His bustling, enthusiastic reaction showed how complimented he felt by this mark of confidence I was showing him. There was a brief undercurrent of ordering and telephoning, and one of these prepared toilet kits containing everything necessary for the night arrived—I don't know where he'd been able to obtain it at that hour, possibly from one of the hotels—within fifteen minutes.

I took leave of him at the door of the room I was to grace. The last thing I said to him was, “Now you won't do anything to make me regret this, will you?”

I knew he wouldn't. I could tell just by looking at him. He would as soon have thought of desecrating a church.

To be worshiped, though I didn't realize it at the moment, is a far more dangerous situation to be in than simply to be desired.

“Pleasant dreams,” he said with abashed tactfulness, refraining even from kissing me, lest that seem to be an attempt at tilting the delicate balance between us.

I heard him go back to “the boys.” I could hear him say, from where I was, as he went in, “Now listen, cut out the drinking, you two. There's a lady staying here in the place tonight, and I don't want her disturbed by you guys getting loud.”

There wasn't a sound. They knew enough not to smirk or say anything out of turn. They must have known him well. They must have known when he wasn't kidding, when a thing was just what he claimed it was.

First you steadied it so that the little arrowhead pointed straight up. Then around
this
way until you came to eleven——

It came open quite easily. Quite easily and quite silently in the slumbering, plushy silence of the apartment.

I shifted the boxed ring out of the way first, over to one side. Then I eased out a metal strongbox that stood at the back, careful not to scrape it against anything. I took it over to the table, tipped up the foresection of the pleated lid. Bonds, whole packets of them. They weren't his; they were registered in the name of Michael J. Dillon. Under them an assortment of legal papers, deeds, or liens, or something; I couldn't make out. I riffed through them rapidly. I didn't want any of them. I closed it up again. There was a smaller fitted-in box in the upper compartment of the safe. I took that out, brought it over in turn.

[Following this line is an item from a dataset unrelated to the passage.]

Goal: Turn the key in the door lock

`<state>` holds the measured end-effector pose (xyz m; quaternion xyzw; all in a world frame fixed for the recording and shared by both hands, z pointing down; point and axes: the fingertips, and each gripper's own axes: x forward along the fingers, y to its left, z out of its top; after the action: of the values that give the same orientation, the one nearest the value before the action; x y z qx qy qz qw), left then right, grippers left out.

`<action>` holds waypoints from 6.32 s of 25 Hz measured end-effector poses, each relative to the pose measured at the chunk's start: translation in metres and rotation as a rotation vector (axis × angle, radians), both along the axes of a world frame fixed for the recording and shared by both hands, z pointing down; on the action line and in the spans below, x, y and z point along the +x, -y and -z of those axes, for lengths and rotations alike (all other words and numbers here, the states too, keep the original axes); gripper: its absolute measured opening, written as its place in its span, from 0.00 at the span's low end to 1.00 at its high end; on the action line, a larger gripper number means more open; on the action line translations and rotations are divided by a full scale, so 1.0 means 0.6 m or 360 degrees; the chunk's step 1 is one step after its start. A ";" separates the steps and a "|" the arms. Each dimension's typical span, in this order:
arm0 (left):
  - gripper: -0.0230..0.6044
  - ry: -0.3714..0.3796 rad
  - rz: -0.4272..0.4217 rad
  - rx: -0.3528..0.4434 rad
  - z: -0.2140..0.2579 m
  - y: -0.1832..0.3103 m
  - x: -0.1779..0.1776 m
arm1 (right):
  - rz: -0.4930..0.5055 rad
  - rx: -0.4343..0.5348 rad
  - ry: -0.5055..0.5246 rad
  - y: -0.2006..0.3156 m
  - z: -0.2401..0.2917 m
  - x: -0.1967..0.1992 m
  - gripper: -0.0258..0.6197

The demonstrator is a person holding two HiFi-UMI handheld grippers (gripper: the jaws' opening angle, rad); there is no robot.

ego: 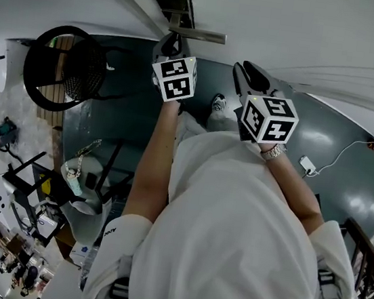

Currency, tight-packed little bricks of it, taped in strips of manila paper with the amounts or denominations serialized on them, the way banks do. I disregarded them. Under them, sheaves of clipped-together checks, perforation-canceled. I rippled through them, scanning the payees.

Her name suddenly flickered up at me as I went on too far past. I toiled back to it again, retrieved it. “Mia Mercer.” Two hundred and fifty dollars. Salary or something? There was nothing there at sight——

Suddenly I went into reverse, crushed the lid flat on them, started the box hectically back into the safe. I misjudged the upper slot, couldn't slip it in right the first time, had to withdraw it partly and aim it over again.

I was too late.

“Mr. McKee won't like that,” he said in a sort of grieved remonstrance from the doorway.

I'd drawn the door even to the frame, but I hadn't fitted it in tight, to avoid a possible betraying latch click. Now it was wide again. It was the one called Kittens. In a dark flannel robe, fists to pockets.